Task details – Write down exactly the lines from the one below that has "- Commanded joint" to the end of the data, both ends included; the pictures should not appear in your copy.

----

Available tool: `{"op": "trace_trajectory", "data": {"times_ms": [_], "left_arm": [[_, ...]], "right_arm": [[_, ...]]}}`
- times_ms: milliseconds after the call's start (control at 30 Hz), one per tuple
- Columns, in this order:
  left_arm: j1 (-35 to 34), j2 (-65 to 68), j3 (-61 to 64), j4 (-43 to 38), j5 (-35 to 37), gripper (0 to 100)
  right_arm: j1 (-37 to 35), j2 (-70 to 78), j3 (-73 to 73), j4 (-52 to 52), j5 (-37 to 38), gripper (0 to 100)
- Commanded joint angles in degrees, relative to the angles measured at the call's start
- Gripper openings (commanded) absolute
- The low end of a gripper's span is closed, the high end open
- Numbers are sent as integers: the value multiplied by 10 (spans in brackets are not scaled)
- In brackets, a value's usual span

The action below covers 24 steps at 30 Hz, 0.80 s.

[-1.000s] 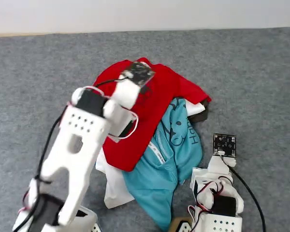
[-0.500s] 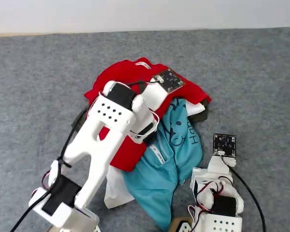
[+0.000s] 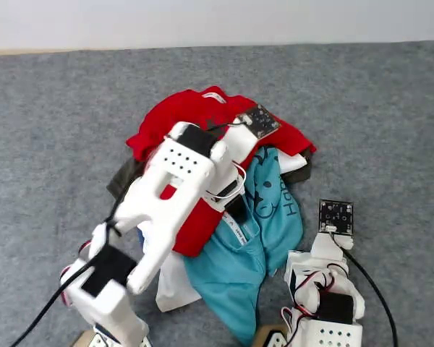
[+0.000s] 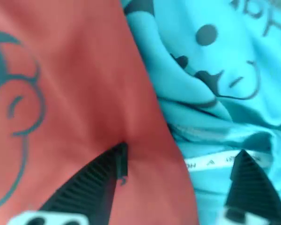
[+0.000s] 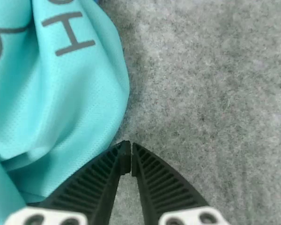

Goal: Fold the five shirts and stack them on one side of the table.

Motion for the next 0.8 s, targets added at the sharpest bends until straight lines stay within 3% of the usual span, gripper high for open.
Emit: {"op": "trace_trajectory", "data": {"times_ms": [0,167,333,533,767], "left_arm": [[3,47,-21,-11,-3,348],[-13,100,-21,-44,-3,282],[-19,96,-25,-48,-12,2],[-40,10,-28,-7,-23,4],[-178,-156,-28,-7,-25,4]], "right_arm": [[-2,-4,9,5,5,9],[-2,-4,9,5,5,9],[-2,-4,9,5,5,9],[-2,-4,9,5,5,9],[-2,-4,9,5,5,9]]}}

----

Response for this exercise –
- Commanded joint angles in degrees, relative to the angles measured at the call's start
- Gripper openings (commanded) absolute
- The low end of a gripper's span is closed, the high end open
- Numbers are sent as integers: the value multiplied by 10 (spans in brackets are not scaled)
- In brackets, a value's usual span

The action below covers 24 steps at 30 Hz, 0.80 s.

[-1.000s] 
[-0.500s] 
[+0.000s] 
[+0.000s] 
[+0.000s] 

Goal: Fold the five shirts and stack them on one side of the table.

Motion for the next 0.8 s, targets added at the sharpest bends until straight lines stay within 3% of the usual span, gripper high for open.
Emit: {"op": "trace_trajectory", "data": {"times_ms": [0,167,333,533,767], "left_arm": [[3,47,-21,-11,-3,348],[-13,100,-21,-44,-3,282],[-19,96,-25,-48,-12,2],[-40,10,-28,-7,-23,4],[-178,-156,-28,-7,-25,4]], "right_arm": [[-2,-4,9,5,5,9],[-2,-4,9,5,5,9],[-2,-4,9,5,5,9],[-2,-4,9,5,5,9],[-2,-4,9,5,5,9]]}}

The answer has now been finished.